The launch of the Global Health Partnership Programme in 2023 marked the start of a new era in international collaboration. Still in the pilot phase, the initiative aims to improve intergovernmental cooperation on public health through knowledge exchange, capacity strengthening and technical assistance. The first projects are now underway. Eva Legtenberg and Nikki Kenters of the Ministry of Health, Welfare and Sport tell us more about the initiative and the goal of learning and evolving together towards a sustainable future.

Building new relationships

The Global Partnership Programme focuses on the three priorities of the Global Health Strategy: improving health systems, pandemic preparedness and addressing cross-border health threats, and climate change and health. These three pillars form the backbone of the partnerships that the programme aims to strengthen.

‘In 2023 we initiated collaborations in several regions, with countries including China, Colombia, Indonesia and Kenya. We used the first pilot phase to explore where the priorities lie,’ Eva Legtenberg explains.

‘During working visits and focus sessions we identified opportunities and challenges, which enabled us to explore potential collaborations. Based on these insights we can work together on solutions to national and global health challenges,’ Nikki Kenters adds. The programme focuses not only on sharing expertise but also on building relationships and exploring ways that governments in different countries can reinforce each other’s efforts.

Local health challenges

Collaboration partners were selected on the basis of a demand-driven approach and alignment with the priorities of the Global Health Strategy. This resulted in partnerships with China, Colombia, Indonesia and Kenya. Specific opportunities for collaboration were identified by region. ‘Together with Kenya’s Ministry of Health, for instance, we looked at a national adaptation plan for health that will focus on coping with the effects of climate change on healthcare – an issue that Kenya wants to actively address. The Netherlands, too, is looking to integrate healthcare into its national adaptation plan. We’re also working with Indonesia on specific projects. Nine policy officers from the Indonesian health ministry attended a course in Leiden on the medicines and vaccines production chain.’

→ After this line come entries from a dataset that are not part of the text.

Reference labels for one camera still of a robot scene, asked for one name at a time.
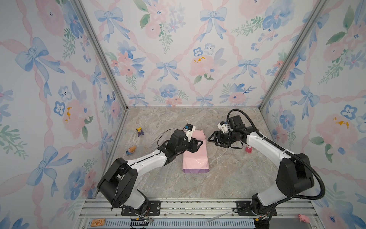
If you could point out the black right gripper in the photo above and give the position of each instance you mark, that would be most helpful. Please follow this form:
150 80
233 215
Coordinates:
219 139

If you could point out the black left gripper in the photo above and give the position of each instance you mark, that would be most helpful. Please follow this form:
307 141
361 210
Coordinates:
193 144

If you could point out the purple pink wrapping paper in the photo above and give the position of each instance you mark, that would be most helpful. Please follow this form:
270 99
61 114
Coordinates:
196 163

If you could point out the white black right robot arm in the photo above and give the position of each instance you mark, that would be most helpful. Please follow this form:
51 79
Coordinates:
293 175

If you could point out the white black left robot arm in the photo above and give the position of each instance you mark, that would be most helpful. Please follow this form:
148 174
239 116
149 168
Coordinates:
118 183

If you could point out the small red pink toy figure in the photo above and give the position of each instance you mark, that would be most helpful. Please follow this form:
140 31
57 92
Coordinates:
249 149

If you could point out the purple yellow toy figure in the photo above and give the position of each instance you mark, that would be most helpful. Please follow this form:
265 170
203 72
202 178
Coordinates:
139 131

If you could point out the orange blue toy figure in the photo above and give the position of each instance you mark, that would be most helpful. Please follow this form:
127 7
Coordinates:
131 150

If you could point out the pink pig toy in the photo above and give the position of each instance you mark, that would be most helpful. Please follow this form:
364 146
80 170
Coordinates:
304 218

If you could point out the orange tag label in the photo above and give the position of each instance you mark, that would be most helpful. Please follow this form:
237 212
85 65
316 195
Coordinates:
98 222

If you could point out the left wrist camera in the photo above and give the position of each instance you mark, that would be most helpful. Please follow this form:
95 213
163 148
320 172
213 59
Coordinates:
189 129

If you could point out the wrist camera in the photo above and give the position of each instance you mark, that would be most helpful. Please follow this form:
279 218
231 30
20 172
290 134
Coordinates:
189 129
234 123

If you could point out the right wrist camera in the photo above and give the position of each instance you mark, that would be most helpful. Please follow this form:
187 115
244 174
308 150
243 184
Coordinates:
234 123

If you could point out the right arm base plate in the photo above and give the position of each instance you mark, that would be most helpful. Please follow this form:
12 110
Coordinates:
247 208

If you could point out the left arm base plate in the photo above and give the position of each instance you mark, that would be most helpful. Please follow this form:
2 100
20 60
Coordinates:
148 208

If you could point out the aluminium front rail frame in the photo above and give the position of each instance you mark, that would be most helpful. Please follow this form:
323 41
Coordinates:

The focus of the Netherlands’ collaboration with Colombia is on antibiotic resistance, a problem that needs to be addressed with urgency. ‘Colombia has been struggling for a long time with the impact of antibiotic resistance,’ Nikki Kenters says. ‘And this will also become a growing problem in the Netherlands in the years ahead. So it’s good to learn now about what might happen later.’

‘Both Kenya and China are actively working on sustainability issues and the impact of climate change on health systems. By joining forces and increasing mutual understanding we’re identifying more and more topics on which we can learn from each other,’ says Eva Legtenberg. ‘Kenya, for instance, can teach us how to deal with drought and extreme heat, while we can teach them about tools for calculating the ecological footprint of healthcare institutions. There has also been a fruitful knowledge exchange with China, which has led to the scaling up of innovative solutions to make hospitals more sustainable.’

Plans for 2024

After the successful completion of a pilot phase in 2023, the Global Partnership Programme is ready to expand and deepen in 2024. The programme will not only give a boost to health systems worldwide, but also demonstrate what can be achieved when countries pool their strengths and work together for a healthier and more sustainable future. As Nikki Kenters points out: ‘In these partnerships, mutual respect and equality are key. The goal is to work as equal partners and together find solutions to common challenges.’

‘That’s right,’ Eva Legtenberg affirms. ‘And shared priorities and a context-specific approach are an important part of this.’